Some have suggested that the risk for neurodevelopmental delay is even greater than the risk imposed by low gestational age and birth size alone. In 1988 Lahita reported (from the mother's statement) a prevalence of learning disabilities (LDs) of 45% in 55 male offspring of patients with SLE.1 Recent studies, directly examining the children, confirm normal global intelligence but an increased incidence of LD2

In this issue of Lupus Science and Medicine, Marder et al3 present compelling data that support the association of aPL (specifically lupus anticoagulant) and the antiphospholipid syndrome (APS) with increased use of special education (SE) services by SLE offspring. For Marder et al, SE use being a real world, clinically relevant end point and an appropriate starting point for further large-scale studies, is a proxy for poor neurodevelopmental outcome.

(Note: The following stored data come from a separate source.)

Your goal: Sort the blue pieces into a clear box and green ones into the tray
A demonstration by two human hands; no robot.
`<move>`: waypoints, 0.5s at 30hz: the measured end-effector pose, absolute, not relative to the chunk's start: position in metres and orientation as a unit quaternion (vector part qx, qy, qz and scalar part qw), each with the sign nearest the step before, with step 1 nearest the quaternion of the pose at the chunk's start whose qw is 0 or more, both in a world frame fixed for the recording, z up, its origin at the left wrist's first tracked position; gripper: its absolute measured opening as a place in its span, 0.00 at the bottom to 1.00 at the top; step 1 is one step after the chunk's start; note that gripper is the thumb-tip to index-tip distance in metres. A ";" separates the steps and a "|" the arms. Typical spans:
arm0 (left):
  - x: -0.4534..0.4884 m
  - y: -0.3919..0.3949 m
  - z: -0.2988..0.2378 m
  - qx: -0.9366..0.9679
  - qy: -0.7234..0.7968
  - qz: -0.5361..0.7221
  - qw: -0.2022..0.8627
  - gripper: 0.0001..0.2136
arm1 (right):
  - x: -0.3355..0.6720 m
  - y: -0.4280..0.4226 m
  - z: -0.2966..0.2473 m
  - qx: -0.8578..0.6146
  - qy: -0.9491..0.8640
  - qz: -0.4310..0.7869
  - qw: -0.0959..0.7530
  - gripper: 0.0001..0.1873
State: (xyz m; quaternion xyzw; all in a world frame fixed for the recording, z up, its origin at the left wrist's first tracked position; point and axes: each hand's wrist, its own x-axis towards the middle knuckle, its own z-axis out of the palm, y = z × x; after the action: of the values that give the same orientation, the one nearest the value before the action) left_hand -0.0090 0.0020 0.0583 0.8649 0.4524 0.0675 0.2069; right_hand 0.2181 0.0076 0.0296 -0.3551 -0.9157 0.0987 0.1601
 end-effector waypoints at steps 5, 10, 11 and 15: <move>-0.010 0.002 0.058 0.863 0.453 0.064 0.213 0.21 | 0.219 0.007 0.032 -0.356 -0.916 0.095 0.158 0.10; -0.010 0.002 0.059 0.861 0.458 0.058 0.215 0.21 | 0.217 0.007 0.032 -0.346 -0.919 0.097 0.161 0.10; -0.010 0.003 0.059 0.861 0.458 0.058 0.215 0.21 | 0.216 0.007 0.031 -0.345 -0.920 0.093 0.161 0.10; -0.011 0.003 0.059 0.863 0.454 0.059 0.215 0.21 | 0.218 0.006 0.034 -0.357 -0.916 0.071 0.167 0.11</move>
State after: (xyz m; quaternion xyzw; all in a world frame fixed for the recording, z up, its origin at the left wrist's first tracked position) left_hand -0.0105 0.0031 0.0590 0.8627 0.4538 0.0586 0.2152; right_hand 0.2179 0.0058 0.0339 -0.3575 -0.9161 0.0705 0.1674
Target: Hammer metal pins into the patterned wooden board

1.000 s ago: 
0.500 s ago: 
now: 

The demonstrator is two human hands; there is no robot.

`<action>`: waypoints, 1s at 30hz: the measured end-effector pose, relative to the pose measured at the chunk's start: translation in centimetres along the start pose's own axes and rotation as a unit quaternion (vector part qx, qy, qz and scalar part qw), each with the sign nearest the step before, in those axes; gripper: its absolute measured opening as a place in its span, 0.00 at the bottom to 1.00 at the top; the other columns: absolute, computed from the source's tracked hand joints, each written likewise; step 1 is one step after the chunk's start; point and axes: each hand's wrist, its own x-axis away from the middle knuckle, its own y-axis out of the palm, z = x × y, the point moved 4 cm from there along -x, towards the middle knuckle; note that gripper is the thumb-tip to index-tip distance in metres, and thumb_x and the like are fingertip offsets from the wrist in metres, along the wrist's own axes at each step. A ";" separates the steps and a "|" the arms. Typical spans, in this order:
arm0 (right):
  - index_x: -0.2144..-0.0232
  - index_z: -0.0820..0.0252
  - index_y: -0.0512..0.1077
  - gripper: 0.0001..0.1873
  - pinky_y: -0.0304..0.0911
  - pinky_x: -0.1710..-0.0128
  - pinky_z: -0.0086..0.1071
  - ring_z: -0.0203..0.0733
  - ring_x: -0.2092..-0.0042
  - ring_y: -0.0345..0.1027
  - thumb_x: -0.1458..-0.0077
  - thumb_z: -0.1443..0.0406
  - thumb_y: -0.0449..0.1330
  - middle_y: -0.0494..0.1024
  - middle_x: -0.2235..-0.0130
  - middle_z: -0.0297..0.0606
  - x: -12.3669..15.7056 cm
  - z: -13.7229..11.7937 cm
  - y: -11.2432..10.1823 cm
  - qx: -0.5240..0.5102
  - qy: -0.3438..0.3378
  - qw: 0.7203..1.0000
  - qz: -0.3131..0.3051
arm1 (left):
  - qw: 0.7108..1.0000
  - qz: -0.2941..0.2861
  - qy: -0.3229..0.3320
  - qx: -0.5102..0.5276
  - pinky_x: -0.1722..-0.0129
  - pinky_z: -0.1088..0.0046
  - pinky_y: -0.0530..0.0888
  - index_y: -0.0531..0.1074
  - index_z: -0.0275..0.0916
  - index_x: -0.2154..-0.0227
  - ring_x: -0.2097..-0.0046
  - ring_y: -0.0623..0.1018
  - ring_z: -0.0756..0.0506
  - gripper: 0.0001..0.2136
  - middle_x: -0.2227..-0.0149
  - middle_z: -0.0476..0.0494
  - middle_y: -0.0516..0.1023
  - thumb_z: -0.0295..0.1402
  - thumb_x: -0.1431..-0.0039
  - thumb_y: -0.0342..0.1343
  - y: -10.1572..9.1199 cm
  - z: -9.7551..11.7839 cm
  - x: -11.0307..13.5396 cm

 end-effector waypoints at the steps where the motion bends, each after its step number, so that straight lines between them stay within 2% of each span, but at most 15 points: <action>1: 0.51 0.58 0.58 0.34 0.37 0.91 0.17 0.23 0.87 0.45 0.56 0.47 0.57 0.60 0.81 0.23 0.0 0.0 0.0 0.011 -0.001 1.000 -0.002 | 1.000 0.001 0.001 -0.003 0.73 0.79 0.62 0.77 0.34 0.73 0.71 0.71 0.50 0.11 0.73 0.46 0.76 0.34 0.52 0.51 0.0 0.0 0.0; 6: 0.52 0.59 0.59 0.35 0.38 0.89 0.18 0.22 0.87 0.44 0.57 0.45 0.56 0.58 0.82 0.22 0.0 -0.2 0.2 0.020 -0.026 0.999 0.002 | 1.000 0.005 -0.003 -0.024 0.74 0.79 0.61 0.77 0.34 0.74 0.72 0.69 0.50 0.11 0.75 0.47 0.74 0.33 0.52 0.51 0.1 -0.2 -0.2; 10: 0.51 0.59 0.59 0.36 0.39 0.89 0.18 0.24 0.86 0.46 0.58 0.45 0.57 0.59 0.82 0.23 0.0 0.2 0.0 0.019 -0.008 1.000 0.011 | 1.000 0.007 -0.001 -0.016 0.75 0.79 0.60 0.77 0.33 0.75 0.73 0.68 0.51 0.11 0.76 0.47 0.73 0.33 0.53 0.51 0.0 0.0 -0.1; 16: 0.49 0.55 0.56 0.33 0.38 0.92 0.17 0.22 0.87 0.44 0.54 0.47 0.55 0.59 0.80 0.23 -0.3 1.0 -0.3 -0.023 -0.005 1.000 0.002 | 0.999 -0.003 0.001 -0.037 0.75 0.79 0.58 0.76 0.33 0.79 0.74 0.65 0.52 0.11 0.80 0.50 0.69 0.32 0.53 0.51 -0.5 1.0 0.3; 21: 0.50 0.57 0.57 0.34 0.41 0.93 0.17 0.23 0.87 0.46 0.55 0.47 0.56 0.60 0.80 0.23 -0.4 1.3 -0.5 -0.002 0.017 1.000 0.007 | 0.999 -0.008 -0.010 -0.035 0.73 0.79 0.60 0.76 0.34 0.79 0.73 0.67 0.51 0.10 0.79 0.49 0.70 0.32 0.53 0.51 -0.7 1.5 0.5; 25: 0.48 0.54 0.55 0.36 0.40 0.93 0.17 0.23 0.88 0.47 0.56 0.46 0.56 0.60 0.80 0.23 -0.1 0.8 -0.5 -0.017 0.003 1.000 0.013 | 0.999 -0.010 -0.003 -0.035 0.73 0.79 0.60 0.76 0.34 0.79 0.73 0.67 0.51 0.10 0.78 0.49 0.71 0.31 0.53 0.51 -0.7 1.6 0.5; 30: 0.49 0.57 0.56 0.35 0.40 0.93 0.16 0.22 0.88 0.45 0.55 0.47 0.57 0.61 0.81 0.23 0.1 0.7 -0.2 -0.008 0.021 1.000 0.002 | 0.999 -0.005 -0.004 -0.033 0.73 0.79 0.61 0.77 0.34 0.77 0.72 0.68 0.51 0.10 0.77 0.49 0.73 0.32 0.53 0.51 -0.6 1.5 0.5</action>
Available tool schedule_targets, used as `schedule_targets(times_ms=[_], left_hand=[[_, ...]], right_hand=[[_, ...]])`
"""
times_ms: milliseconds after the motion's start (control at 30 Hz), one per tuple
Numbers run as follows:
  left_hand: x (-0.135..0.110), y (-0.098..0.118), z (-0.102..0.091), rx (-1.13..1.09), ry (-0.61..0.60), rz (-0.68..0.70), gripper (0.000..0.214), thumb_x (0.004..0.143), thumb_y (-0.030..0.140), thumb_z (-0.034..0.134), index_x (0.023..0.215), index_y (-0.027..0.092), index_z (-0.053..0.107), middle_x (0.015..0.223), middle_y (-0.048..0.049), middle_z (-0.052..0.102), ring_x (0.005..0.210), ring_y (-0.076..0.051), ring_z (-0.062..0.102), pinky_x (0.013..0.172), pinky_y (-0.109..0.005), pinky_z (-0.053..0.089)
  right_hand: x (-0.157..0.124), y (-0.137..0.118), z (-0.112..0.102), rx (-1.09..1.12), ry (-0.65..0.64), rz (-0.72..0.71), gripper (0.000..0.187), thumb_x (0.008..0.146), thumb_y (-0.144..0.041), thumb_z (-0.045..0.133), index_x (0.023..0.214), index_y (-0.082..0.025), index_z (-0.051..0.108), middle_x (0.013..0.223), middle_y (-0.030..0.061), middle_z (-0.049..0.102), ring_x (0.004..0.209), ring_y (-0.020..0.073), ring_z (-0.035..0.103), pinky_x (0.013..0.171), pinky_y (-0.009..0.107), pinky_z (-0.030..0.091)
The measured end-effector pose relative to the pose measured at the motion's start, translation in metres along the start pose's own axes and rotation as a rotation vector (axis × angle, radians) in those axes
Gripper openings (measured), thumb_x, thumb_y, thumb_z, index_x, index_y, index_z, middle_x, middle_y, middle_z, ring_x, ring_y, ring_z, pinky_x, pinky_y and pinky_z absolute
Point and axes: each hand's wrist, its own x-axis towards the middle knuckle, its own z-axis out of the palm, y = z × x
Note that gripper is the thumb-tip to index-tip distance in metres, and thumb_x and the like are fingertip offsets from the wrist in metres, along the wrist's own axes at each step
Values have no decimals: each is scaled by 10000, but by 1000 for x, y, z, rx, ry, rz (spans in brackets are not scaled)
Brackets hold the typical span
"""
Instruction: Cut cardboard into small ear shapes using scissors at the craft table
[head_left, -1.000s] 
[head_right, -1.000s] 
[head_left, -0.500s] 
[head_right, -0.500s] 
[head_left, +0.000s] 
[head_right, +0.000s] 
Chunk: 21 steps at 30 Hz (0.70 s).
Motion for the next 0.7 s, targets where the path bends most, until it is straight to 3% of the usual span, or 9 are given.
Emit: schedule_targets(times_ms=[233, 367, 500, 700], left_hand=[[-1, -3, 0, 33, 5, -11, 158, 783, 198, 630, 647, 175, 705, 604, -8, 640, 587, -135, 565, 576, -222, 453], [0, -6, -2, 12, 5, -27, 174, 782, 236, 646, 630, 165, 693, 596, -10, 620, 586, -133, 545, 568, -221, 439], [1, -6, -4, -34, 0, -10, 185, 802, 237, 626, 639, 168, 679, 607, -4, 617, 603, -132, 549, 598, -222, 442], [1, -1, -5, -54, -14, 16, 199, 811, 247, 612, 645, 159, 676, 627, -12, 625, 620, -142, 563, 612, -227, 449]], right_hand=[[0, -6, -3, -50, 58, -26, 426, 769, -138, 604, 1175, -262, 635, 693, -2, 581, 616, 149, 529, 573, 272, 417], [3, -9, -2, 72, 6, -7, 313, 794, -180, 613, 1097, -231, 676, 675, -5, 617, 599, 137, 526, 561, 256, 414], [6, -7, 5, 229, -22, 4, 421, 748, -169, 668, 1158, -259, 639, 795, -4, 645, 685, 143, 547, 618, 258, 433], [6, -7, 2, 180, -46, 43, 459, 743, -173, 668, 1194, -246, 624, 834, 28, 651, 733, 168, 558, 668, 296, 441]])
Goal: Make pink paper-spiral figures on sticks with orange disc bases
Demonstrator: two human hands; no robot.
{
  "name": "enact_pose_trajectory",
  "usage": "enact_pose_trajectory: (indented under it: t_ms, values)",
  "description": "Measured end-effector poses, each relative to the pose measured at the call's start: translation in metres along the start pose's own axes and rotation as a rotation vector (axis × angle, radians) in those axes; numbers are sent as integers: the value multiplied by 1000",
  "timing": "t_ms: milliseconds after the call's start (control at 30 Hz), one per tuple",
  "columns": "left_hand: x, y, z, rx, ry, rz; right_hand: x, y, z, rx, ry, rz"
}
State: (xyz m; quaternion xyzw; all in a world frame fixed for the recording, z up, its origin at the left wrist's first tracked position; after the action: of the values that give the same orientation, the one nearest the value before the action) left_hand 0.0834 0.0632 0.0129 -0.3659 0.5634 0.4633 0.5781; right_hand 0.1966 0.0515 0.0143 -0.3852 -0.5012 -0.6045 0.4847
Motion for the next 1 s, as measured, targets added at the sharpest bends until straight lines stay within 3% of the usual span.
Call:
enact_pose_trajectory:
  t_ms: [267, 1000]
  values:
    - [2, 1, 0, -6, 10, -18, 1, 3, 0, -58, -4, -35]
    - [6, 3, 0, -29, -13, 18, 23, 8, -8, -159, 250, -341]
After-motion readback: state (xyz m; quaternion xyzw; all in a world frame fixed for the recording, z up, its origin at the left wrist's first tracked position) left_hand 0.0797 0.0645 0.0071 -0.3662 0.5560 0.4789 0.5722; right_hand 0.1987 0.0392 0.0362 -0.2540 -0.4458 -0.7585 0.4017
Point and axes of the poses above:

The study presented data on 60 offspring of 38 mothers with SLE, of whom 15 received SE support. Maternal disease duration, nephritis flare and pre-eclampsia were not associated with SE referral, nor, surprisingly, were gestational age, birth weight and small for gestational age status. Possible explanations for the lack of association include the small number of children who used SE or the dichotomous nature (SE or no SE) of the designation. Multivariate analysis showed that APS is associated with a threefold to eightfold increase in any use of SE services, consistent with a prior report of increased LD in offspring of patients with primary APS.4

Limitations of this report, a pilot observational study intended to spur further investigation, include possible recall bias, the relatively small numbers of affected children and the lack of a control group, although rates of SE use estimated from Michigan educational data (14% in the state vs 25% for SLE children) are cited for comparison. There may be additional reasons for increased SE use overall that are not accounted for in the analyses. For example, patients with SLE have a high average educational level (16 years), which might result in higher parental expectations; and chronic illness in the mother may cause more anxiety and hypervigilance regarding a child's developmental milestones or academic performance.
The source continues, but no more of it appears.